[ofiwg] [libfabric-users] Two-stage completion

Smith, Jonathan D jonathan.d.smith at intel.com
Thu Sep 15 15:02:36 PDT 2016


Hi Sean!

Thanks for your help so far. I think I'm getting somewhere! I have some responses and more details for you:

> those flags only apply to the fi_sendmsg call.  Other send operations do not take flags, and they do not apply to the fi_recvmsg call.

Understood. I'm using connectionless OFI with tags, so the send call I've been using is fi_tsendmsg. I'm using the flags to specify what kind of completion I want.

> Libfabric does not define blocking operations.  All operations are asynchronous.

Ah, I understand that, but I can see how what I said would be ambiguous.

It might help if I explain that I'm providing a wrapper layer on OFI. It must manage multiple fabric providers in parallel, and provide an interface that includes a send function that could, in the face of a network failure, use alternative providers. I would like *that* send function to be a blocking call, which I have been implementing in prototype using the completion queue events.

I would also like to support message timeout so I know to try to send the message with a different provider. 

This is what led me to the idea that I needed two completion events.

> You need to clarify what it means for the destination to receive the message.  Is the destination the peer process?  Peer node?  Peer NIC?

The aforementioned timeout is the reason I need some kind of ACK. I need verification that the peer process, if it were to post a receive buffer, would get the message (my understanding is that if I post a send, and then much later the peer posts a recv buffer, that's ok, since the providers have some notion of a queue of receives that haven't been given to the process yet).
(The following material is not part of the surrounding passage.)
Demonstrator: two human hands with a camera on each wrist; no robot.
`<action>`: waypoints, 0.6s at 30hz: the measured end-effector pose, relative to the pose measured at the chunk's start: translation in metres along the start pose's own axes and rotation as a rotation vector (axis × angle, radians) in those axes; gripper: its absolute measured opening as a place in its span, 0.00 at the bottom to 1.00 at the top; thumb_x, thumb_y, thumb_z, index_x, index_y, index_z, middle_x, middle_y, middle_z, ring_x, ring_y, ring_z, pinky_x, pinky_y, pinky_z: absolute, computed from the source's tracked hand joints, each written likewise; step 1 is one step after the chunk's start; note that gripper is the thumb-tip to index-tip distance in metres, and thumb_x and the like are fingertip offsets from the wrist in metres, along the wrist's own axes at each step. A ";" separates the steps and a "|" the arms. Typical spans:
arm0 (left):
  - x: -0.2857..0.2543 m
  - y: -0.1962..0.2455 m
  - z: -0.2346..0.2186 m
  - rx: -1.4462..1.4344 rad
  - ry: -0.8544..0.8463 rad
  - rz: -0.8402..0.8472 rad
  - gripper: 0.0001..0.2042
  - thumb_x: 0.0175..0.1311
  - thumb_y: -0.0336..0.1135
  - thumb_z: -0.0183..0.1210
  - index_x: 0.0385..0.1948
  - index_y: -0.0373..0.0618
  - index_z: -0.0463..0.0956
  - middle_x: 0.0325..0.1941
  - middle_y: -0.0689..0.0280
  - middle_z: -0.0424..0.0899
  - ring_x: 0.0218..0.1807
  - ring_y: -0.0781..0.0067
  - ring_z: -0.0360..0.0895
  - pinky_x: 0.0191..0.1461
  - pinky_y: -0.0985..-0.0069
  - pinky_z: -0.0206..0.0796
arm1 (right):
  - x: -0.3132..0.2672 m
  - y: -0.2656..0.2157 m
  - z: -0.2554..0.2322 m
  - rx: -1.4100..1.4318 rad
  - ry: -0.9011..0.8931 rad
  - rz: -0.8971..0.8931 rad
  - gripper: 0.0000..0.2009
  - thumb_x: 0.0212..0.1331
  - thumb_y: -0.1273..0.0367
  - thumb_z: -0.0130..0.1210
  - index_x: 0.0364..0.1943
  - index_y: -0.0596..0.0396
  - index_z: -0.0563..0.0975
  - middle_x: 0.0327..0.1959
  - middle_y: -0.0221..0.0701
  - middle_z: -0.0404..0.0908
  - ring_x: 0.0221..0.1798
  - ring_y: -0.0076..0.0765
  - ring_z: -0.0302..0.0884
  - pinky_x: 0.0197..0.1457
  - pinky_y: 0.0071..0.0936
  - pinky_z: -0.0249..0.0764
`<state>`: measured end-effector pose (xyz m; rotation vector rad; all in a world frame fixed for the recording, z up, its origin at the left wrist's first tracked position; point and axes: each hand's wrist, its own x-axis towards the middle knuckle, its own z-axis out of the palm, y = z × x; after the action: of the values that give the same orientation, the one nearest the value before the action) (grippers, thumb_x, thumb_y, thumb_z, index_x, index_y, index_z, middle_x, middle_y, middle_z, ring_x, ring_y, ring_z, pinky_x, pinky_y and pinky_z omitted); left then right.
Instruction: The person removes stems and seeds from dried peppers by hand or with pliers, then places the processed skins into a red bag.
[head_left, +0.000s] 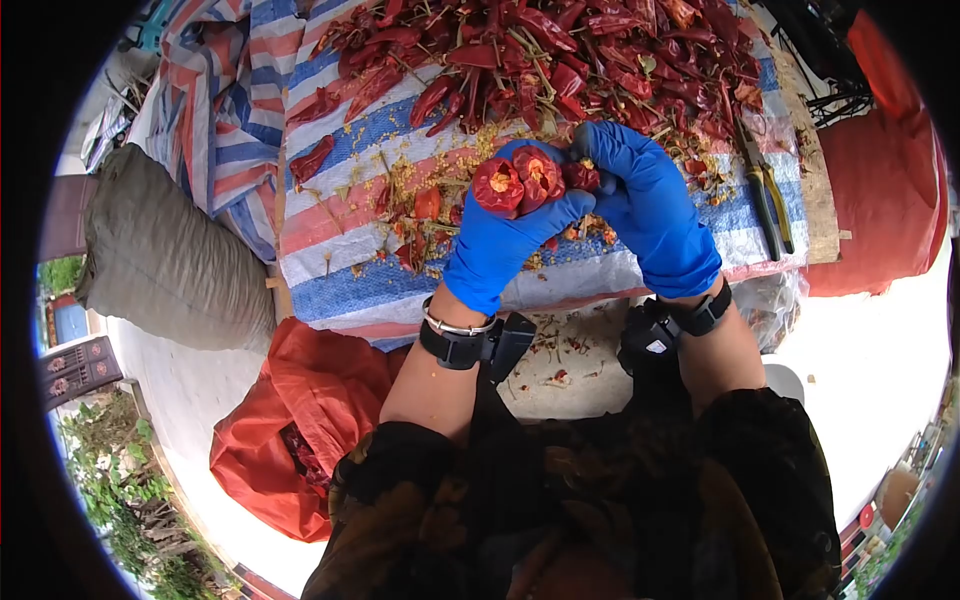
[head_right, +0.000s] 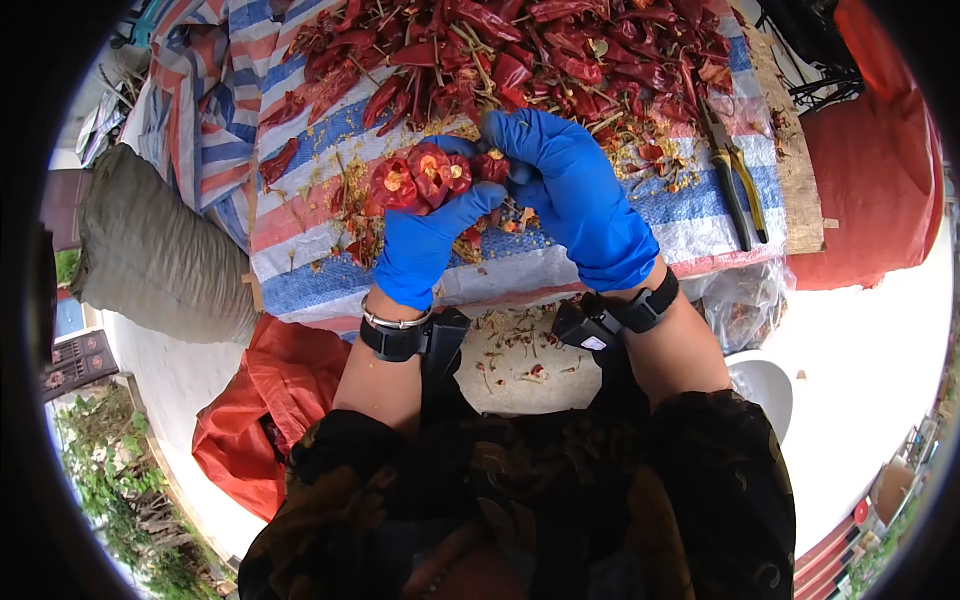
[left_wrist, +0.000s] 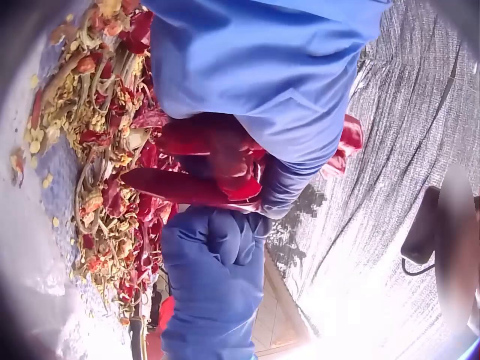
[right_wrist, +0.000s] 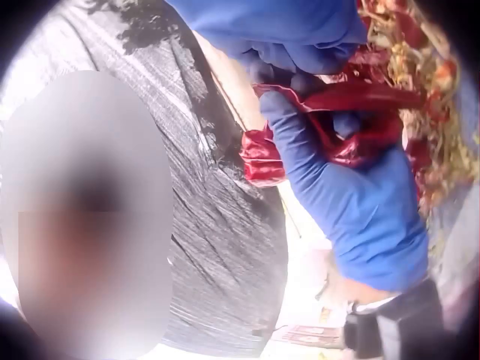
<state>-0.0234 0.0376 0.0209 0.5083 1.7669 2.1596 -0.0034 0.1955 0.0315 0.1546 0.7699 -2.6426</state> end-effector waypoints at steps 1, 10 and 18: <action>0.002 -0.001 0.001 -0.002 -0.027 -0.061 0.20 0.43 0.28 0.68 0.40 0.41 0.70 0.38 0.67 0.78 0.41 0.80 0.74 0.42 0.80 0.70 | 0.004 0.004 0.004 -0.526 0.195 -0.341 0.08 0.57 0.66 0.54 0.29 0.58 0.76 0.15 0.23 0.72 0.15 0.17 0.63 0.18 0.17 0.58; -0.001 0.008 -0.003 0.012 -0.087 -0.131 0.17 0.46 0.28 0.66 0.38 0.41 0.71 0.33 0.68 0.78 0.33 0.80 0.75 0.36 0.81 0.70 | -0.010 -0.007 0.011 -0.541 0.240 -0.247 0.08 0.55 0.65 0.56 0.25 0.54 0.77 0.18 0.25 0.72 0.18 0.16 0.64 0.21 0.15 0.57; 0.006 0.004 -0.010 -0.471 0.090 -0.107 0.12 0.48 0.24 0.58 0.36 0.39 0.71 0.34 0.64 0.77 0.37 0.76 0.74 0.44 0.78 0.67 | 0.000 -0.019 0.006 -0.888 0.412 -0.469 0.09 0.55 0.63 0.56 0.29 0.54 0.78 0.22 0.24 0.75 0.22 0.16 0.67 0.27 0.14 0.62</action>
<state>-0.0330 0.0304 0.0237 0.1956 1.2238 2.4399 -0.0110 0.2069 0.0459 0.2964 2.2536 -2.3857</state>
This may mean that the message got to the peer NIC, but I'm not sure.

>The inject and tagged message calls will work with unconnected (RDM - reliable datagram) endpoints.

Great! That helps a lot. It might be wise to reword the man page section on the inject and send calls, because send claims it only works with connected endpoints, and inject claims it's an optimized version of send.
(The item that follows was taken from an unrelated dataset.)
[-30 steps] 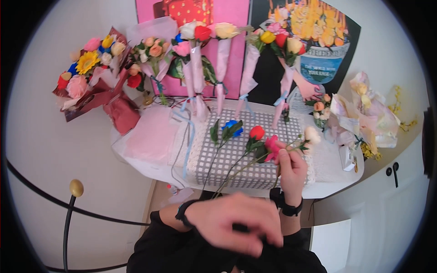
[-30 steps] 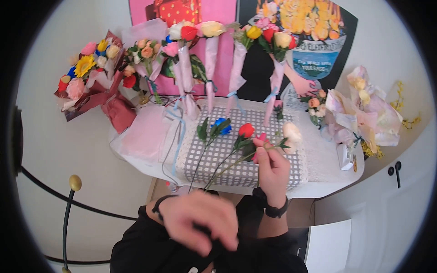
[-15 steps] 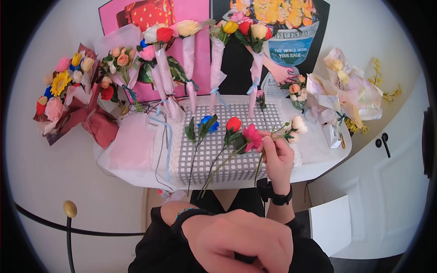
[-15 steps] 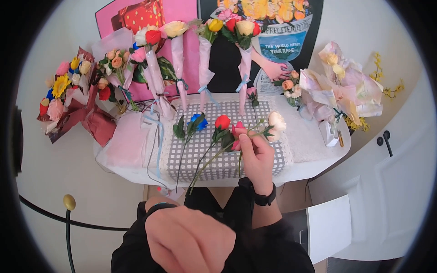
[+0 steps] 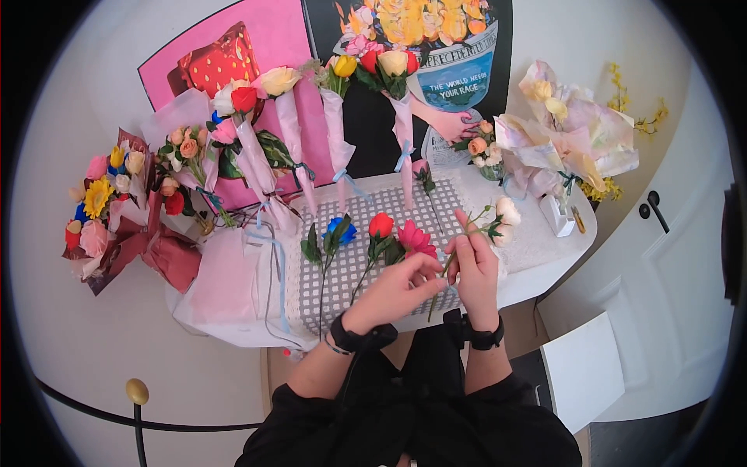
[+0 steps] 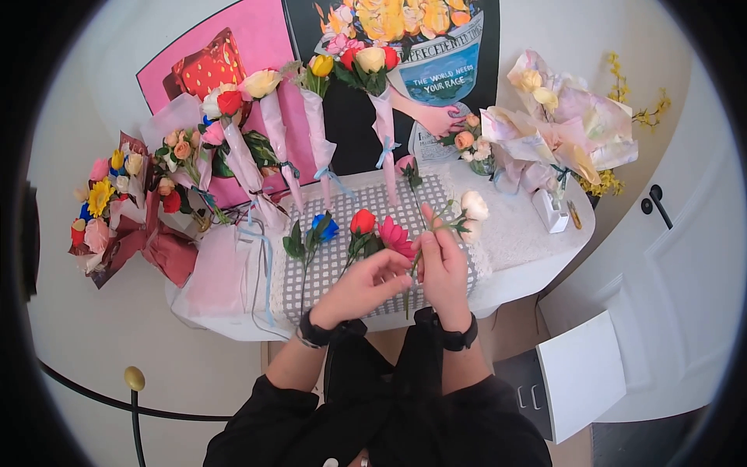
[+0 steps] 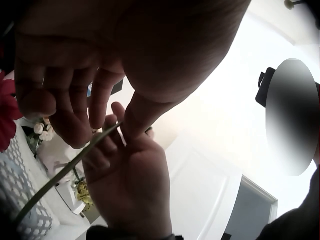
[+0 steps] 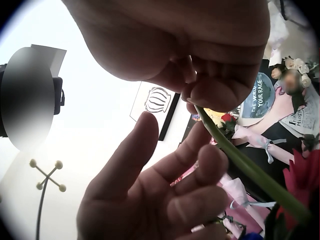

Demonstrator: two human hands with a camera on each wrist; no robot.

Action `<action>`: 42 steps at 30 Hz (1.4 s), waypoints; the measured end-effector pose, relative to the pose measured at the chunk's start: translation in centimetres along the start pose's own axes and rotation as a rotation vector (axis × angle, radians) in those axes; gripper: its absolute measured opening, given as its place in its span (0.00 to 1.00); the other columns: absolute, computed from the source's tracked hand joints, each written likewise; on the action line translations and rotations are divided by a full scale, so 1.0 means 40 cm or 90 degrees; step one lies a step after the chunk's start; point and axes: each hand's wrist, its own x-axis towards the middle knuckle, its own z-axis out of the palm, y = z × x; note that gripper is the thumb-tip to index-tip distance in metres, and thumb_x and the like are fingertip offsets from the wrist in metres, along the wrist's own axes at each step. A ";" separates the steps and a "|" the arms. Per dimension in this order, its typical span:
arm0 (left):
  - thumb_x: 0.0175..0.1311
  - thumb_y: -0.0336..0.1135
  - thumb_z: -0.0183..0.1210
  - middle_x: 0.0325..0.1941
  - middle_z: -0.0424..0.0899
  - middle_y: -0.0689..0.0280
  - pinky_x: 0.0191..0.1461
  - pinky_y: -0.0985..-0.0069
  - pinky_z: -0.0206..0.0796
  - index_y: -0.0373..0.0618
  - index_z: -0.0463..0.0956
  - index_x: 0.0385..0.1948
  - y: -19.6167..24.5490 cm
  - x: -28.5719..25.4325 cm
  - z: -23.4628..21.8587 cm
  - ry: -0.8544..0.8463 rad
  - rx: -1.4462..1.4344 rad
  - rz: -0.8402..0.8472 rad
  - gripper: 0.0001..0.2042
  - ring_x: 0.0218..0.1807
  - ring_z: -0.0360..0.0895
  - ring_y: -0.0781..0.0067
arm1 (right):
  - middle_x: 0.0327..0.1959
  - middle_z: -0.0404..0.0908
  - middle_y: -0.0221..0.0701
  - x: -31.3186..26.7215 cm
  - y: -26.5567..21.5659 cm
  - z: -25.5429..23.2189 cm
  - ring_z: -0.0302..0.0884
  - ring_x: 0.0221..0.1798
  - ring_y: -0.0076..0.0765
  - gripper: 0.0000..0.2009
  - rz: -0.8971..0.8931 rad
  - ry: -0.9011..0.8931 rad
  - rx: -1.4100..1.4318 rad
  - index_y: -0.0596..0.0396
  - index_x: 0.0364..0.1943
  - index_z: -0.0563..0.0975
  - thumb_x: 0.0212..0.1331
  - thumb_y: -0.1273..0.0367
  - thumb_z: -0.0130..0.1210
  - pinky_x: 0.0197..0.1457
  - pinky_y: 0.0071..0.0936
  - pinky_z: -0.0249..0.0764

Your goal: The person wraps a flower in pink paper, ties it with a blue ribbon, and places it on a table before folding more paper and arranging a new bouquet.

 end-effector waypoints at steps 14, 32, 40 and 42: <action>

I'll end on a single question:
If I start using the inject call to block until the buffer is safe, how do I get the kind of completion I'd need for my timeout, if there's no flags argument in the fi_tinject call?

Thanks!
Jonathan

-----Original Message-----
From: Hefty, Sean 
Sent: Thursday, September 15, 2016 1:18 PM
To: Smith, Jonathan D <jonathan.d.smith at intel.com>; Jeff Hammond <jeff.science at gmail.com>
Cc: libfabric-users at lists.openfabrics.org; ofiwg at lists.openfabrics.org
Subject: RE: [libfabric-users] Two-stage completion

> ...oh? I thought that FI_TRANSMIT_COMPLETE was the local completion 
> and FI_DELIVERY_COMPLETE was the remote completion. What does this 
> mean, then?
> 
> FI_TRANSMIT_COMPLETE
> 	Applies to fi_sendmsg. Indicates that a completion should not be 
> generated until the operation has been successfully transmitted and is 
> no longer being tracked by the provider.
> FI_DELIVERY_COMPLETE
> 	Applies to fi_sendmsg. Indicates that a completion should be 
> generated when the operation has been processed by the destination.
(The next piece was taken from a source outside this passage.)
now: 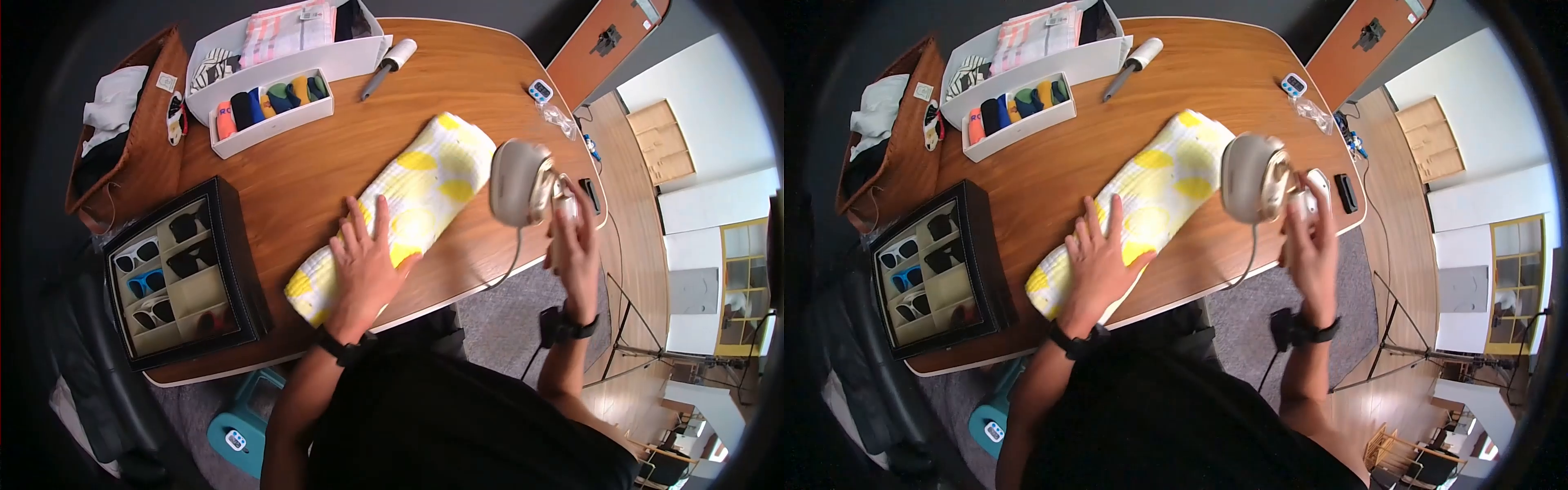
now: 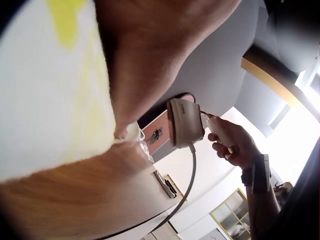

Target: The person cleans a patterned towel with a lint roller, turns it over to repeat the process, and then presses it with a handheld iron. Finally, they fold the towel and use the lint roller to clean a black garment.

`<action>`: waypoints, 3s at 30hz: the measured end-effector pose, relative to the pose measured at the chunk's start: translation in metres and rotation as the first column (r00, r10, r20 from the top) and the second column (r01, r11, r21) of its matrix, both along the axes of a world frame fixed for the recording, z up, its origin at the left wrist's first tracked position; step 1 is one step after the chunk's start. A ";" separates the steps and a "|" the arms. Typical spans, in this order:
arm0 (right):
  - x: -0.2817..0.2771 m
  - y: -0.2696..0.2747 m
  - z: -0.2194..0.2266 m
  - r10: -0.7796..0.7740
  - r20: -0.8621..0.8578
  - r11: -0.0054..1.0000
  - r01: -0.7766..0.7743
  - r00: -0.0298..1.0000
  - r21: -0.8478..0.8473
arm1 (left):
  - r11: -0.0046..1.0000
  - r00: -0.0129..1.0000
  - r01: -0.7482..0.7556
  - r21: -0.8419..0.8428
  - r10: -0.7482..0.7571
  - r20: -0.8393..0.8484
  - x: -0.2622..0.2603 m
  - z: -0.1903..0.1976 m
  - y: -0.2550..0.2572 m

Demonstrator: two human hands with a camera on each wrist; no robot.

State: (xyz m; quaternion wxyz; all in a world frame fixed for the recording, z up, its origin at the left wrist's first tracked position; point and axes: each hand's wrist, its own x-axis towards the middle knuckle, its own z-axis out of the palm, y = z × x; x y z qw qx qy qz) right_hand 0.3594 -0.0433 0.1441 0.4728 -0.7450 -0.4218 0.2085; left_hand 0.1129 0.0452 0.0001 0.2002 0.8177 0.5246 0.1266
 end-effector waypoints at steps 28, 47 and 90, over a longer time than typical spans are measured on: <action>-0.016 0.087 -0.070 0.081 -0.146 0.994 -0.090 0.986 -0.058 | 0.965 0.970 0.226 0.130 -0.236 0.066 -0.009 0.003 -0.029; 0.047 0.171 -0.061 0.070 -0.027 0.997 -0.070 0.997 0.013 | 0.980 0.982 0.009 0.201 -0.046 0.181 -0.014 -0.006 -0.041; -0.011 -0.045 0.005 0.191 -0.284 0.769 -0.323 0.940 -0.551 | 0.979 0.952 0.182 0.088 -0.198 0.234 0.010 -0.013 -0.058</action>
You looking at the flags discussion for the send/receive operations.  This is calling out that those flags only apply to the fi_sendmsg call.  Other send operations do no take flags, and they do not apply to the fi_recvmsg call.

These flags can set the completion model for a specific send operation.  The documentation here does not try to re-state the full meaning of the completion mode, however.

> Anyway, I realize that I'm trying to have my cake and eat it too, but 
> in general, I'm looking for:
> 	1. Blocking send semantics over unconnected endpoints

Libfabric does not define blocking operations.  All operations are asynchronous.

> 	2. You get to send again as soon as the buffer is safe to write to 
> (currently my use case for the cq),

The buffer may be re-used either after you get a completion or immediately if an inject call is used.

> 	3. You also get some kind of event when we're sure the destination 
> received the event,

You need to clarify what it means for the destination to receive the message.  Is the destination the peer process?  Peer node?  Peer NIC?

> 	4. The application doesn't perform extra copy operations on the 
> message unless it's completely unavoidable.

Well, what exactly is an 'extra copy'?  :)

The API does not dictate how a provider implements the various completion semantics.  Providers may copy the message buffers into outbound message queues, some internal buffer, or whatnot.  You just hope that the provider selects the best performing option.

> This doesn't mean "return from the send call with the buffer safe 
> ASAP," as in that case I would just use the memcpy strategy.
> 
> So is fi_tinject with FI_INJECT_COMPLETE what I want? It seems that 
> that's probably the case, but I do need unconnected endpoints. Since 
> the man pages say that it's an "optimized version of fi_tsend" it 
> leads me to believe I cannot use it without establishing a connection.

The inject and tagged message calls will work with unconnected (RDM - reliable datagram) endpoints.